La botella

Nunca la ocasión estuvo a la altura, ni había situaciones dignas de destaparla.

El tiempo pasaba y su prestigio aumentaba, y claro que iba a ser cada vez más difícil encontrar un momento que valga para probar una copa de su interior.

Si alguna novedad se acercaba a justificar la ceremonia de la botella, (casamiento, nacimiento, títulos logrados etc.) enseguida aparecía una infame botella para tomar su lugar. Todos sentíamos íntimamente un alivio por saber que la nuestra estaba a salvo y que al final no era para tanto lo que se había celebrado. Con las botellas impostoras alcanzaba siempre.

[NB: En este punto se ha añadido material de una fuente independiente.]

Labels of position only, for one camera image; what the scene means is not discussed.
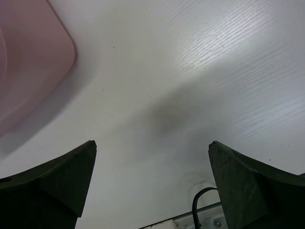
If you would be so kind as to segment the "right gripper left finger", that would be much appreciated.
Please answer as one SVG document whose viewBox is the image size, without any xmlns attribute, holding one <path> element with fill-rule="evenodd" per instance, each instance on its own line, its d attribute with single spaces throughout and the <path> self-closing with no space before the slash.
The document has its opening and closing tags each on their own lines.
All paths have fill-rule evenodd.
<svg viewBox="0 0 305 229">
<path fill-rule="evenodd" d="M 2 229 L 73 229 L 82 216 L 97 154 L 90 140 L 0 180 Z"/>
</svg>

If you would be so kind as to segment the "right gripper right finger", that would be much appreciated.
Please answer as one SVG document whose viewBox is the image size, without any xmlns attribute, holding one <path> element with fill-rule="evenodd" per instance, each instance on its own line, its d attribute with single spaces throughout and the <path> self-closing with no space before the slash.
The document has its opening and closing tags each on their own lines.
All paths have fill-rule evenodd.
<svg viewBox="0 0 305 229">
<path fill-rule="evenodd" d="M 230 229 L 303 229 L 305 176 L 245 156 L 214 141 L 208 149 Z"/>
</svg>

¿Qué festejo amerita tomar un vino que se guardó y protegió de la luz, temperaturas y demás cuidados necesarios durante veinte años? 

Cumplía mis catorce un sábado y de más está decir que la botella central de los mayores iba a ser una flamante impostora. Yo no paraba de coquetear con la idea de destapar ese bendito elixir y mezclarlo con el jugo más barato y tomarlo porque sí nomás. Me encontraba aburrido y tentado a la vez. Desde donde estaba sentado miraba la bodega y a ella, a la cuidada de la familia. Me acerqué y la tuve en brazos como quien tiene a un bebé. Sin pensar me fui al baño y la escondí detrás del inodoro. Fui por una de las infames, una jarra y el sacacorchos. El aburrimiento fue muerto por una adrenalina que corría por mis venas y me llevaba al cielo de los placeres. El cambio de líquido fue un bendito sacrilegio. Acomodé todo como estaba, (con sus cambios claro) y volví a la mesa. 

En el epílogo de mi fiesta se destapó la botella no tan impostora, pero su gusto avinagrado hizo que todos estén de acuerdo en tirarla y tomar cervezas. Creo que todos, o casi todos, sintieron una vez más, el alivio de no tocar la auténtica botella.